De berekeningen worden uitgevoerd in een daarvoor voorgeschreven gevalideerde software.
-
– Met deze itemparameters worden vervolgens vaardigheidsschattingen uitgevoerd voor
alle leerlingen voor deze toetsonderdelen. De vaardigheidsschattingen worden vergeleken
met de meest recent bepaalde cesuurpunten voor de referentieniveaus 1F en 2F/1S voor
de drie wettelijk verplichte onderdelen.
-
– Naast de wettelijk verplichte onderdelen worden ook de optionele onderdelen die meetellen
in het toetsadvies van iedere aanbieder door een adviseur gekalibreerd door middel
van een voorgeschreven kalibratiewijze met bijbehorende schattingsmethode, uit te
voeren in de extern gevalideerde software, waarbij per aanbieder dezelfde populaties
als bij de wettelijk verplichte onderdelen worden gebruikt.
-
– Voor iedere leerling van wie de gegevens zijn aangeleverd door de aanbieder worden
de vaardigheden op alle voor het te berekenen toetsadvies meetellende onderdelen samengevoegd
tot een GLV. De GLV’s worden vervolgens vergeleken met de meest recent door een adviseur
van het CvTE vastgestelde cesuurpunten voor de toetsadviescategorieën om op basis
hiervan een toetsadvies toe te kennen. De gewichten (c.q. de weging van de toetsonderdelen)

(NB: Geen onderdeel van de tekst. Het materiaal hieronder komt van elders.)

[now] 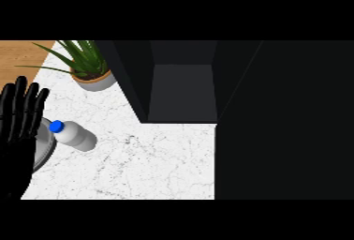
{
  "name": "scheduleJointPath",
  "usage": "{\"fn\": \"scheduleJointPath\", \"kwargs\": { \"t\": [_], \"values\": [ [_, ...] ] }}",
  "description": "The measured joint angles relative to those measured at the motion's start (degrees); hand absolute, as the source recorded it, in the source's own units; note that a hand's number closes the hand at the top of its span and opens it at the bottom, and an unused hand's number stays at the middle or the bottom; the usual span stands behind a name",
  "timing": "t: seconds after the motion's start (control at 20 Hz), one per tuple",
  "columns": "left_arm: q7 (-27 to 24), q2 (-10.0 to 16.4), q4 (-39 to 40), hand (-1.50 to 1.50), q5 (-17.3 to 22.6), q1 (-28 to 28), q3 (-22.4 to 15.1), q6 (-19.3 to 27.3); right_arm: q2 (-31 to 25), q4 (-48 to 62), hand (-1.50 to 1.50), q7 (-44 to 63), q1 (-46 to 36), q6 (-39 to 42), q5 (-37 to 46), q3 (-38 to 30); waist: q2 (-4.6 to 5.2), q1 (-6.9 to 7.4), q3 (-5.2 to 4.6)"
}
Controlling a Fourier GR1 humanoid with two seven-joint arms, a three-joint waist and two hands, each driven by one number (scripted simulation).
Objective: Pick up the bottled water, place it into the cabinet and close the cabinet
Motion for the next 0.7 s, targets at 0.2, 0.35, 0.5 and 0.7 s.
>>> {"fn": "scheduleJointPath", "kwargs": {
  "t": [0.2, 0.35, 0.5, 0.7],
  "values": [
    [-1.68, 1.86, 3.39, -1.50, 4.63, -2.21, 6.22, -1.33, 0.46, -3.07, -1.50, 0.63, 3.00, 0.40, 0.44, 1.17, 0.43, -0.18, 0.75],
    [-2.34, 3.61, 8.67, -1.50, 10.41, -4.42, 12.43, -2.57, 0.60, -4.90, -1.50, 1.78, 5.58, 2.26, -1.38, 3.04, 0.55, -0.36, 0.97],
    [0.90, 3.13, 10.39, -1.50, 15.27, -4.70, 14.60, -2.53, -0.21, -7.72, -1.50, 4.81, 8.86, 6.35, -5.53, 6.66, 0.52, -0.39, 1.08],
    [5.84, 5.05, 10.06, -1.50, 20.77, -4.42, 18.27, -3.08, -1.25, -15.54, -1.50, 7.26, 16.66, 9.43, -8.50, 9.86, 0.47, -0.49, 1.17]
  ]
}}
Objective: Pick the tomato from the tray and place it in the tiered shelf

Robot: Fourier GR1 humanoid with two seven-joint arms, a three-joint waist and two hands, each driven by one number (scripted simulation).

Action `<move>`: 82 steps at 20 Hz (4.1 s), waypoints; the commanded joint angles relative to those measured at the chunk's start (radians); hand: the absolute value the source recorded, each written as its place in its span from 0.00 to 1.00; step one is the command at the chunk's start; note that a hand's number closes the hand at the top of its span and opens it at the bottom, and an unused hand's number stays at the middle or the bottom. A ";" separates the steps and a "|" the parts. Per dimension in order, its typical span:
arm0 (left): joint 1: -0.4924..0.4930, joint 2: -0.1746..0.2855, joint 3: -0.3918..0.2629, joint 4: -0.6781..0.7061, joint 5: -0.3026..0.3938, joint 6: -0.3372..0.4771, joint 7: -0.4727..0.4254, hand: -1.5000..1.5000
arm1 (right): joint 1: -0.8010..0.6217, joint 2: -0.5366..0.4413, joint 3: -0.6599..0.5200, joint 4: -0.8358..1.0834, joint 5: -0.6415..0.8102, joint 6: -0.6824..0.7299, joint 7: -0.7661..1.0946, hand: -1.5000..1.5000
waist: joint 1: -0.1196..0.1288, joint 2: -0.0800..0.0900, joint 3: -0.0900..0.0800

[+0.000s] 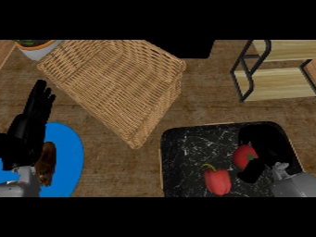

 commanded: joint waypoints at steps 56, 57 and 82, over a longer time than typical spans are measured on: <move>-0.010 -0.055 0.017 0.035 -0.046 -0.034 -0.066 0.50 | -0.521 -0.163 -0.701 0.561 -0.384 -0.328 -0.412 1.00 | 0.017 0.020 0.017; -0.075 -0.027 0.060 0.128 -0.023 -0.052 -0.071 0.50 | -0.548 -0.204 -0.735 0.635 -0.404 -0.321 -0.464 1.00 | 0.016 0.023 0.017; -0.025 -0.049 0.026 0.016 -0.057 -0.034 -0.014 0.50 | -0.869 -0.228 -0.829 1.109 -0.517 -0.304 -0.682 0.00 | 0.019 0.019 0.017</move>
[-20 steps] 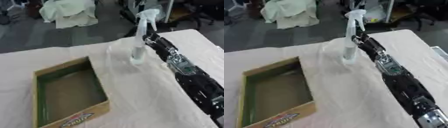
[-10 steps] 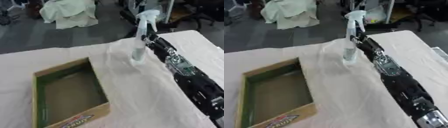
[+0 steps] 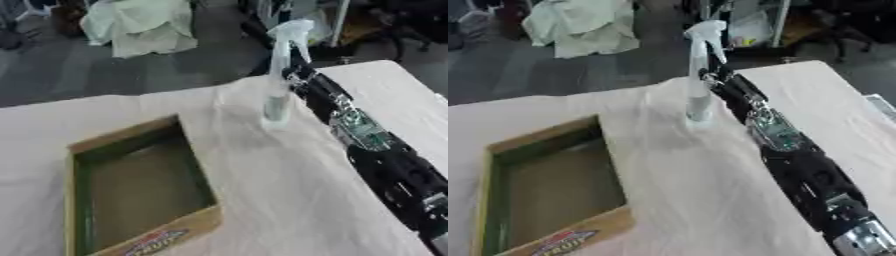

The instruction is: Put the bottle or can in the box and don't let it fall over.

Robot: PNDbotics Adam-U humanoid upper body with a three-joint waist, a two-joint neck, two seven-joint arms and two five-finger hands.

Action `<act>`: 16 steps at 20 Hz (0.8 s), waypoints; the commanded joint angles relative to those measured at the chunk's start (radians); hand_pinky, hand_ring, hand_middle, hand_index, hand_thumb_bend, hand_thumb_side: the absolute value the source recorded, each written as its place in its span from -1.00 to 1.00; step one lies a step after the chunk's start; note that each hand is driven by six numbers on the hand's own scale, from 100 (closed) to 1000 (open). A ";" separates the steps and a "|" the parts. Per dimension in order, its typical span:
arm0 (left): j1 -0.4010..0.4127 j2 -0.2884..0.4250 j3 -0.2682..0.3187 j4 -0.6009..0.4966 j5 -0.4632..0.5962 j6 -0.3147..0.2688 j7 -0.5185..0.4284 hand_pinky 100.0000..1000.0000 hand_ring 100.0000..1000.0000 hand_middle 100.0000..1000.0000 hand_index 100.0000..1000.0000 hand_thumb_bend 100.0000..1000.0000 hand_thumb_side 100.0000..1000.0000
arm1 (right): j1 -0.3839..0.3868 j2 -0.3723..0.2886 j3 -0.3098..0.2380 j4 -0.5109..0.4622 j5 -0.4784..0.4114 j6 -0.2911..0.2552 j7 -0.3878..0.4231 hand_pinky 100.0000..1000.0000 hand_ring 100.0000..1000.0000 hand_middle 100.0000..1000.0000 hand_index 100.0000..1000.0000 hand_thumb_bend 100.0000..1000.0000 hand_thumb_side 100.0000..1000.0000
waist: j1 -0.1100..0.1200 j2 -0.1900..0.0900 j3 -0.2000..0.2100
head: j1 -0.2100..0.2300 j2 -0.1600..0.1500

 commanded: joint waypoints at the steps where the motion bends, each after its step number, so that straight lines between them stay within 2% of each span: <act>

voor de GLV worden bepaald met behulp van het meest recent uitgevoerde Toelatings-
en Doorstroomonderzoek en worden, indien nodig, periodiek geactualiseerd.
Een adviseur berekent de cesuren voor de referentieniveaus voor de wettelijk verplichte
onderdelen Lezen, Taalverzorging en rekenen en de cesuren voor toetsadviescategorieën.
Nadat het CvTE deze heeft vastgesteld, maakt een adviseur op basis van de door de
toetsaanbieder aangeboden normeringssteekproef een inschatting van de verdeling van
de behaalde referentieniveaus en toetsadviezen. Dit gebeurt met behulp van de items
met tenminste 200 observaties, met tenminste twee scorecategorieën en met een discriminatieparameter
van a>= 0.1 in het 2PL itemresponsemodel, waarmee de vaardigheid geschat wordt van
de leerlingen waar de data van gedeeld is.
Aansluitend stelt de aanbieder zelf op basis van de door het CvTE vastgestelde cesuren
voor de referentieniveaus voor de wettelijk verplichte onderdelen Lezen, Taalverzorging
en Rekenen en de cesuren voor toetsadviescategorieën per individuele leerling de definitief
behaalde referentieniveaus en het toetsadvies vast.
5. Kwaliteitsverantwoording
In de Regeling beoordelingskader doorstroomtoetsen po wordt vermeld dat de aanbieder
ieder jaar na de operationele afname van de doorstroomtoets met gebruik van hiertoe
geëquipeerde software een verantwoordingsdocument samenstelt, tenzij de aanbieder
besluit om vanaf het daaropvolgende jaar (T+1) te stoppen als aanbieder van een doorstroomtoets.
De aangeboden kwaliteitsverantwoording is onderdeel van de indiening tot erkenning
van de doorstroomtoets voor het eerstvolgende schooljaar.